L'associazione L’Ecrin de soi è nata da osservazioni effettuate su pazienti seguiti individualmente dalla presidente, Angélique Sorhaindo, infermiera ipnoterapeuta specializzata nell'accompagnamento delle vittime di violenze e traumi, e di persone in situazione di vulnerabilità che necessitano di supporto in salute e salute mentale.
“Ci troviamo in un settore dove è molto complicato accedere alle cure”, spiega Astrid Gans, tesoriera di L’Ecrin de soi. "Questa constatazione ci ha portato a lavorare sulla creazione di un polo di ricostruzione con sessioni collettive e in forma itinerante su tutto il territorio del Sud Gironda, poiché il problema è spesso la mobilità nei territori. Abbiamo anche implementato una tariffazione solidale affinché tutti possano accedervi, indipendentemente dalle proprie risorse”.

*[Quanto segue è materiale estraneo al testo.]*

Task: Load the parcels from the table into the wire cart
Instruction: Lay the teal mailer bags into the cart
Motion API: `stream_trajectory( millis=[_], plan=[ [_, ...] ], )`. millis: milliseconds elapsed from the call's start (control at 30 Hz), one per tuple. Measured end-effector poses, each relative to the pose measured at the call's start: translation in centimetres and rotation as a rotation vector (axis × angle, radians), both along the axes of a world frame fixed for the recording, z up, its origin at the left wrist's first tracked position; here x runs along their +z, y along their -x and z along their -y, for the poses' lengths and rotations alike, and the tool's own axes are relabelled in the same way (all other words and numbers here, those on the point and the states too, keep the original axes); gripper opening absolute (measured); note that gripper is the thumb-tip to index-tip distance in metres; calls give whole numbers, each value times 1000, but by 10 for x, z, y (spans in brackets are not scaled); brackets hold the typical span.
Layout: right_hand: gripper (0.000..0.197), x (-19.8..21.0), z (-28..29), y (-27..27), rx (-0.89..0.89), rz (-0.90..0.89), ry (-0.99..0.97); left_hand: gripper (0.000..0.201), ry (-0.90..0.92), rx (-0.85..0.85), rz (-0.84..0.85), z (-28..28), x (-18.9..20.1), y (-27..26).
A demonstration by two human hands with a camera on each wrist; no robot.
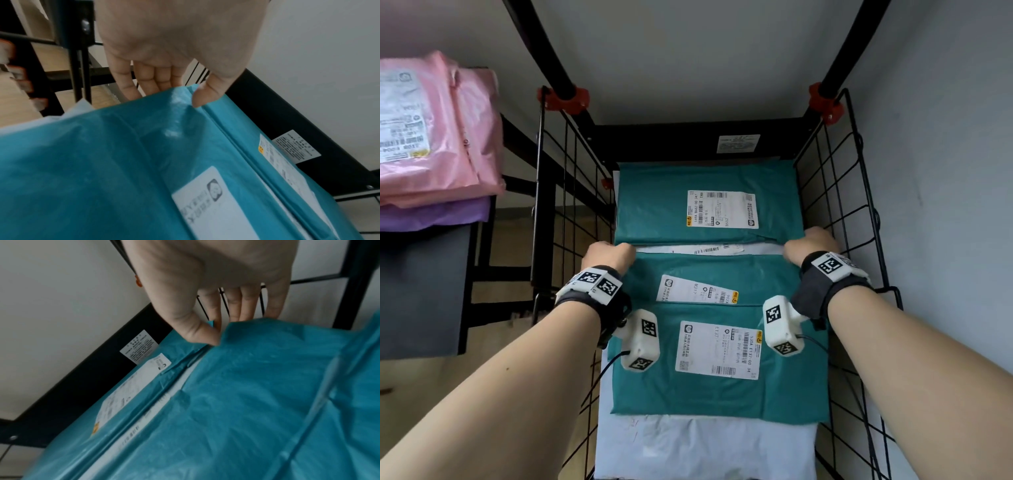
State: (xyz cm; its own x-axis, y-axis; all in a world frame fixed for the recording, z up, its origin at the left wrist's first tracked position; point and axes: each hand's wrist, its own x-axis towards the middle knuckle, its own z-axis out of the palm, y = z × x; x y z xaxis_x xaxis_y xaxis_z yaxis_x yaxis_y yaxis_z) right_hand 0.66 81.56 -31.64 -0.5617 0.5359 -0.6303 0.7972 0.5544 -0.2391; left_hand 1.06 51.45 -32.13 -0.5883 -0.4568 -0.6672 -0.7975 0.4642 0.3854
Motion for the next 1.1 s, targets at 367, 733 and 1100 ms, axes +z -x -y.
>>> stream_trajectory(
  millis=[367, 733, 1100],
  plan=[
    [55, 24, -2, -3, -24, -265, -8, 32, 70, 164, -340, 4, 2, -3],
    [63, 1, 13, -59, 73, 153, -38, 57, 91, -79, 191, -3, 9, -53],
    [51, 4, 8, -85, 171, 102, -140, 41, 123, -235, 24, 11, 1, -81]
  ],
)
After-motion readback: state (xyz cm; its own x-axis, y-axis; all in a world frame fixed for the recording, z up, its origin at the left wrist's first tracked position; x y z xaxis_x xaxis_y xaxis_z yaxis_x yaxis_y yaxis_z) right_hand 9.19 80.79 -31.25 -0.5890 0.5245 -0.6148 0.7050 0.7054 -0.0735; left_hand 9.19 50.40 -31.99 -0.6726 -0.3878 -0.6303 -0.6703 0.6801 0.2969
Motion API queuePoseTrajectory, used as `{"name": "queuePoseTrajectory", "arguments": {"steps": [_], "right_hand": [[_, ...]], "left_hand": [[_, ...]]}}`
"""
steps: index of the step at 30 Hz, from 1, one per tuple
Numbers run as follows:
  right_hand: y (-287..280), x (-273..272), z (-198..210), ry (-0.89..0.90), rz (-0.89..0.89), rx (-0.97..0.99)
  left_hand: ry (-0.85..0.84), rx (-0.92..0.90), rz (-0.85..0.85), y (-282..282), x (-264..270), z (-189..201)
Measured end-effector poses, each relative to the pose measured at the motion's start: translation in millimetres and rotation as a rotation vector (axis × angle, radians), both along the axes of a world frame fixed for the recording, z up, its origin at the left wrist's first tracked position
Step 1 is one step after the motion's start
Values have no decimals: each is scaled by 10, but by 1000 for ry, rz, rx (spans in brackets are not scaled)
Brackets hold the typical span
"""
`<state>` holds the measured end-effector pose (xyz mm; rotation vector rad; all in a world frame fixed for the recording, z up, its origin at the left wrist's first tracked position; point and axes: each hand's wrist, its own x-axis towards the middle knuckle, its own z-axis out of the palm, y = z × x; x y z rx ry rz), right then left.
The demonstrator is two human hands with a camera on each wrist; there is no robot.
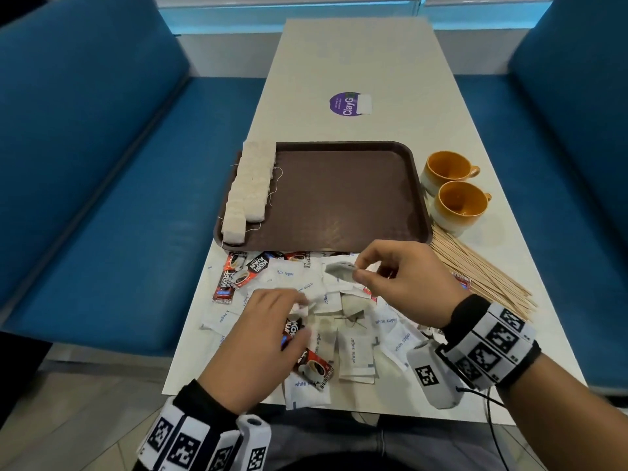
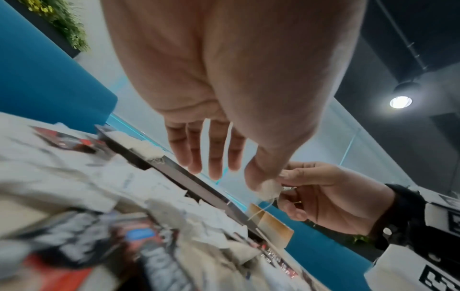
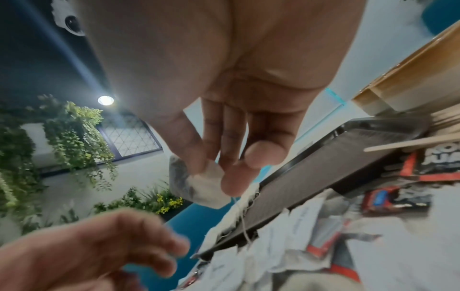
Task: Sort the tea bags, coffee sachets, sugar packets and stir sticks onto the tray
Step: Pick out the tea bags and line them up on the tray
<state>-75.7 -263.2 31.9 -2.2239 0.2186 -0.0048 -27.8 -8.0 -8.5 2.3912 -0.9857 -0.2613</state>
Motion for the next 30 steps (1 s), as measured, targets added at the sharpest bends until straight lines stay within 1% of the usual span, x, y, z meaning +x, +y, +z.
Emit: {"name": "queuePoseTrajectory", "arguments": {"steps": [3, 6, 8, 10, 12, 14, 15, 17, 20, 22, 24, 27, 30], "right_hand": [[83, 2, 115, -6, 119, 0], [157, 1, 143, 22, 238, -58], [151, 13, 101, -23, 220, -54], [92, 30, 19, -45, 145, -80], [44, 35, -94, 40, 145, -207], [59, 25, -213, 173, 228, -422], [83, 22, -262, 219, 258, -500], [134, 31, -320, 253, 275, -579], [186, 62, -335, 235, 271, -635], [184, 81, -339, 215, 241, -613], [152, 98, -323, 204, 192, -520], [84, 101, -258, 147, 94, -315], [32, 67, -166, 94, -31, -30]], "left_hand": [[58, -155, 15, -214, 28, 150], [129, -225, 27, -411, 58, 203], [153, -248, 68, -477, 89, 188], [147, -227, 114, -479, 120, 156], [180, -208, 181, -423, 144, 112], [207, -225, 245, -353, 157, 74], [218, -235, 272, -320, 163, 59], [253, -242, 320, -264, 176, 40], [275, -264, 350, -204, 188, 37], [270, -272, 348, -187, 193, 55], [276, -273, 350, -185, 199, 68], [377, -329, 371, -198, 214, 59], [500, -405, 369, -239, 191, 96]]}}
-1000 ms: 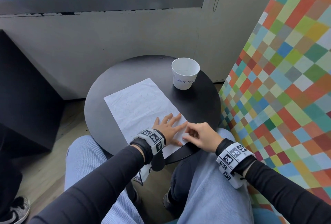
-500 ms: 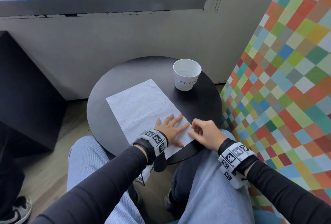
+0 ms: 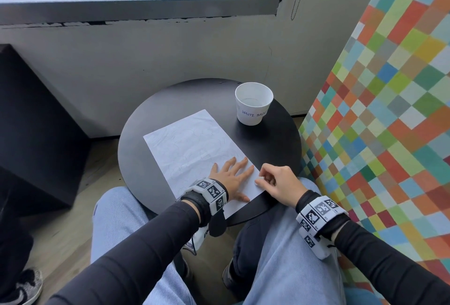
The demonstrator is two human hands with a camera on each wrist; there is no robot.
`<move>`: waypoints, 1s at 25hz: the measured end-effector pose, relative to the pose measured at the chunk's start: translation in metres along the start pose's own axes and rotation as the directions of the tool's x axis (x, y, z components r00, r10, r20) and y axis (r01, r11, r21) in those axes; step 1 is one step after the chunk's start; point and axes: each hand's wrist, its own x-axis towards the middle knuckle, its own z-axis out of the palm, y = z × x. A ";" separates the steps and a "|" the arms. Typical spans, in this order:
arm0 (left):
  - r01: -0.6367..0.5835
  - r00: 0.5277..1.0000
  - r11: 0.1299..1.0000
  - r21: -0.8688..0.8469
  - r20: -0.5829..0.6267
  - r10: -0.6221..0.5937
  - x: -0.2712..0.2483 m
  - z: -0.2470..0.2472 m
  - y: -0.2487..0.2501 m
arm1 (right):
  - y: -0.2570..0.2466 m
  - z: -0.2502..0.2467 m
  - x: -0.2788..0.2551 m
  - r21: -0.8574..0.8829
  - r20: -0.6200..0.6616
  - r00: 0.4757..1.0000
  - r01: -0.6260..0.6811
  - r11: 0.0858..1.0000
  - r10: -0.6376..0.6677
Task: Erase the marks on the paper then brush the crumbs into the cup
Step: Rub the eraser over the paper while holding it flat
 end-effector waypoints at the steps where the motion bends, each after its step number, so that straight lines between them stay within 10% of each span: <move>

Nelle zone rurali, c'è certamente il problema della mobilità, ma c'è anche quello della mancanza di terapeuti e professionisti, con liste d'attesa di conseguenza molto lunghe e un fenomeno di saturazione. Rimane sempre la soluzione di recarsi nella grande città più vicina, ma con i problemi di mobilità già menzionati, si crea un circolo vizioso.
Così, L’Ecrin de soi si è associato a una casa di salute, in una dinamica collettiva sostenuta dal comune e dalla farmacia del settore, che cercano in tutti i modi di far venire professionisti: ostetriche, ginecologi, psicomotricisti, psicologi.

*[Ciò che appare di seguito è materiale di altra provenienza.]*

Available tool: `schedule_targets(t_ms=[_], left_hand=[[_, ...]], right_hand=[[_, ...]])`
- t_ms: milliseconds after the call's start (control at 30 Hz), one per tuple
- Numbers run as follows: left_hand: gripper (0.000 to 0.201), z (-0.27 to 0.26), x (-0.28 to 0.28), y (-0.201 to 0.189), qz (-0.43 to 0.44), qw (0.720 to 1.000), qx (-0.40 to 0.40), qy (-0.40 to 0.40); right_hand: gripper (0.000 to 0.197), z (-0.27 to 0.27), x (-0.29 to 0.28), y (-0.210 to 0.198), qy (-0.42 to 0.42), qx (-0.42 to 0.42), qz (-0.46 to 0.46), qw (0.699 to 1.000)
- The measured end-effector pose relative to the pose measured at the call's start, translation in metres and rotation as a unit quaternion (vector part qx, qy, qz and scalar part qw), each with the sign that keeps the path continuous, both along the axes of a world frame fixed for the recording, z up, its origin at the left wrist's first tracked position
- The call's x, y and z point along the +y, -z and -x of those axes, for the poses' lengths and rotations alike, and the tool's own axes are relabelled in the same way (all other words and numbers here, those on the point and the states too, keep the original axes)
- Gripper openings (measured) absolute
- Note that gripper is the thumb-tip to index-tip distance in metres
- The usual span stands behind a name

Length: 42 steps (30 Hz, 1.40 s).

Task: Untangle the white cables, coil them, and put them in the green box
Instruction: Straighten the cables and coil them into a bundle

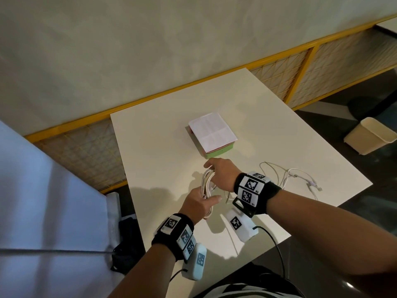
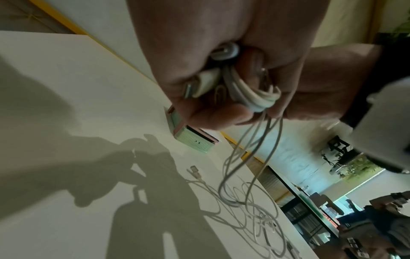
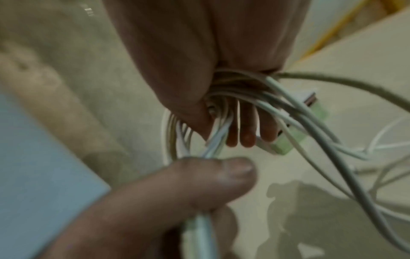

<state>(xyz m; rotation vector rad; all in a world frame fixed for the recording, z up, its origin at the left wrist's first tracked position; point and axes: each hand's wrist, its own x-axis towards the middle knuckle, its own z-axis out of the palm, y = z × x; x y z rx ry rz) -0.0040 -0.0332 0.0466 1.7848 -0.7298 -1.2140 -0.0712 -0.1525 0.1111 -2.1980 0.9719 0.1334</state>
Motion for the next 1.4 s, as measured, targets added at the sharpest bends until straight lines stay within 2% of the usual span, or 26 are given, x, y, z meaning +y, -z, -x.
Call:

Un fondamento medico quindi, associato a un accompagnamento terapeutico proposto in sofrologia e ipnoterapia. “Lavoriamo sul corpo legato alla mente”, spiega Angélique Sorhaindo. “Facciamo un mix dei due poiché le violenze hanno conseguenze fisiche, psicologiche, finanziarie. È un tutto che è messo in pericolo e noi accompagniamo passo dopo passo nel percorso verso una ricostruzione globale”.

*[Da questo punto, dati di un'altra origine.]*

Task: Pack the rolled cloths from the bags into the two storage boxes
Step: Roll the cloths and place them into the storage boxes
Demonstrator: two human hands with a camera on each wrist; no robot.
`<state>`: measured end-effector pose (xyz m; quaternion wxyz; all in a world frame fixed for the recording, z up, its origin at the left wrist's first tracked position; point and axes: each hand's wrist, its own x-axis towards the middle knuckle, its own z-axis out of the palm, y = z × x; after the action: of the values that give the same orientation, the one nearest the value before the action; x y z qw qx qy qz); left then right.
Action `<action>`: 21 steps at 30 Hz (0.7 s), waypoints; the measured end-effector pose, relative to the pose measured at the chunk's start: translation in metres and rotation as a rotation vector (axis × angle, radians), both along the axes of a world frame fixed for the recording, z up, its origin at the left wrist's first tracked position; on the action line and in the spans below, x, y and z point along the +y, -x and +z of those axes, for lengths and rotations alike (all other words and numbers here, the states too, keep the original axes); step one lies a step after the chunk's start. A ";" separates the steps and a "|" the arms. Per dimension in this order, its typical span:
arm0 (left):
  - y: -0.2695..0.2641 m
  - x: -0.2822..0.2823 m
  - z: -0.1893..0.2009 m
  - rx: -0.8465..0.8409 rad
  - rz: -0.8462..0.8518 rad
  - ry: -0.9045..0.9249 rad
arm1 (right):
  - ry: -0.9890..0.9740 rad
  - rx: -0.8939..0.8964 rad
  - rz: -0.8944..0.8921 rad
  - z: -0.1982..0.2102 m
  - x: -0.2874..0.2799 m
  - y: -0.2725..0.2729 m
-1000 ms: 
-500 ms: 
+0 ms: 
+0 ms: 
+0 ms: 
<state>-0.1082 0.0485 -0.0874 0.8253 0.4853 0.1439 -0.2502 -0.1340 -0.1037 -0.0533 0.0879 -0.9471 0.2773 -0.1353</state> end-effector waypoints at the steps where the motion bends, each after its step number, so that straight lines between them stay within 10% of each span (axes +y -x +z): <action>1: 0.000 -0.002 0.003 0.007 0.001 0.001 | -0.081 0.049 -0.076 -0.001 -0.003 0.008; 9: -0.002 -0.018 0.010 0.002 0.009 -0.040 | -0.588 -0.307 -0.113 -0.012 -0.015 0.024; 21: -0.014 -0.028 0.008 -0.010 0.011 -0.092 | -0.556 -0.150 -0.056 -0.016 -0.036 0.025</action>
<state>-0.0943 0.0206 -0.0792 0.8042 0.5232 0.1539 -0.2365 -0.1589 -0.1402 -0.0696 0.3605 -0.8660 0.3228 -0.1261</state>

L'idea dell'associazione è di non condizionare l'accompagnamento a una denuncia, a una presa in carico, a condizioni di risorse. “Oggi, molte associazioni pongono condizioni all'accompagnamento e al reinserimento. Si dimentica che le violenze intrafamiliari non si verificano solo nei contesti di precarietà finanziaria. E noi vogliamo cercare di essere questo luogo risorsa dove si varca la soglia senza condizioni. E questa apertura favorirà l'accesso per tutti e tutte. E per noi, è indispensabile”.